İstanbul Büyükşehir Belediyesi, halkla ilişkilerde parmak ısırtacak kadar başarılı bir performans gösteriyor. Açık hava mecralarını afişleriyle donatmak için yıl dönümlerden özel günlere kadar hiçbir etkinliği kaçırmıyor. Helal olsun! Yarın kutlanacak "Dünya Kadınlar Günü"nü de atlamadı tabii; reklam panoları Belediye'nin kadınlara götürdüğü hizmetleri hatırlatan afişlerle süslendi. Arabayla gidip gelirken ve hava almak için yürüyüşe çıktığımızla hepsini dikkatle inceledik. Ama birinin önünde donakaldık. Belediye'nin Kadın Koordinasyon Merkezi ile İstanbul Kadın Araştırmaları Merkezi'nin düzenlediği paneli duyuruyordu. Konusu: "Kadın dostu kente doğru..."
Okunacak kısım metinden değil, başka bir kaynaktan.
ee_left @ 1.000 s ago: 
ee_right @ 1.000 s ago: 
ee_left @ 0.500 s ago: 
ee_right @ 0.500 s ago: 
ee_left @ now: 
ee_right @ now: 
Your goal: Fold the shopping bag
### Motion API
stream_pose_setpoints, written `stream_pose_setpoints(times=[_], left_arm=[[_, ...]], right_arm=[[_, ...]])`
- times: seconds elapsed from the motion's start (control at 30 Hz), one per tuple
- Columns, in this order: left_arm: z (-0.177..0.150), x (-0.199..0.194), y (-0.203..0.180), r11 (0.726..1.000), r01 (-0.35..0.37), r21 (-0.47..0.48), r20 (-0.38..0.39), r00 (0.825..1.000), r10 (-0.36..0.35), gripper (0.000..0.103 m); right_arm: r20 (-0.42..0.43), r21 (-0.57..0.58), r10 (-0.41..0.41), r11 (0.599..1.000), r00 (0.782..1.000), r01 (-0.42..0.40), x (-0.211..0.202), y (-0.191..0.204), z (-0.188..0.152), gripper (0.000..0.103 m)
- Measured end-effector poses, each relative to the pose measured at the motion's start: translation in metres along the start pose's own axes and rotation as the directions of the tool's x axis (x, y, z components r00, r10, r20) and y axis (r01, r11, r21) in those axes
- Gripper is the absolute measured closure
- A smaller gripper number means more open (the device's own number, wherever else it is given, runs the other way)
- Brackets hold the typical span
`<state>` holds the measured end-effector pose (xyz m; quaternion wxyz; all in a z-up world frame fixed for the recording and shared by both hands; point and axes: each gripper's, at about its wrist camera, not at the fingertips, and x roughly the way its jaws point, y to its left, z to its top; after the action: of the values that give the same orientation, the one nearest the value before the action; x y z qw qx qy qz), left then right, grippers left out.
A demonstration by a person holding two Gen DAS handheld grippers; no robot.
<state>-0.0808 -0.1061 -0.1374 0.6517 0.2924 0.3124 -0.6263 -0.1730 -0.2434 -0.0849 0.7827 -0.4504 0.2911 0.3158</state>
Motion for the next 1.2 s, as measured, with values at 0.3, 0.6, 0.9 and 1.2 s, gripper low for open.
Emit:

Donakaldık; zira bu "Kadın dostu" klişesi iğreti, sırıtan bir nezaket ambalajına sarılmış "Kadını ikinci sınıf gören zihniyet"in dışavurumuydu. Çünkü bu klişe bugüne kadar belediyelerce iki hizmet için kullanıldı:
"Çevre dostu" ve
"Hayvan dostu" . Yani çevreyi koruyan, sokak hayvanlarını koruyan yerel yönetim. Şimdi korunacaklar grubuna kadın da eklenmiş oluyor.
Çevre nasıl korunuyor? Daha az karbon salan yeşil motorlu otobüsler çalıştırarak. Hayvan nasıl korunuyor? Barınaklara kapatarak.
"Kadın dostu" yaklaşım nasıl olacak, kadın nasıl korunacak? Örterek ve sokaktan eve çekerek mi?
Yoksa Prof. Ergun Özbudun başkanlığındaki hukukçulara hazırlatılan yeni Anayasa taslağının 9'uncu maddesine göre mi? Hatırlayın, kadın kuruluşlarının "Eşitlik mücadelesini yüzyıl geriye götürecek" diye kıyameti kopardıkları taslakta şöyle deniyor: "Kadınlar, çocuklar, yaşlılar ve engelliler özel surette korunmayı gerektiren kesimlerdir."
Kadınlar; mevzi kaybediyorsunuz İşte bu anlayış yüzünden
erkeklerde yüzde 71.3 olan işgücüne katılım oranı kadınlarda yüzde 24.8'e kadar geriledi. Kadınları doğal ya da biyolojik görev dağılımı yaklaşımıyla "Eş ve anne"ye indirgeyen bu anlayış sonucu Türkiye İstatistik Kurumu
(TÜİK) verilerine göre son bir yılda 237 bin kadın çalışan işinden ayrılıp evine kapandı. Kadınları geleneksel rolüyle yetinmeye mahkum eden bu anlayış yüzünden Ekonomik İşbirliği ve Kalkınma Örgütü'nün
(OECD) 30 üyesi içinde Türkiye kadın istihdamının en düşük olduğu ülke durumuna geldi. Şu rakamlara bakın: Çalışma çağındaki kadın nüfusun sadece yüzde 24.3'ü çalışıyor. En verimli dönem olan 25-29 yaş arasındaki genç kızların üçte ikisi, 5.5 milyon kız evde oturuyor. Her 10 genç kızdan 7'si ne öğrenim görüyor, ne de çalışıyor. Bu oranların hepsi Avrupa'nın 5 katı!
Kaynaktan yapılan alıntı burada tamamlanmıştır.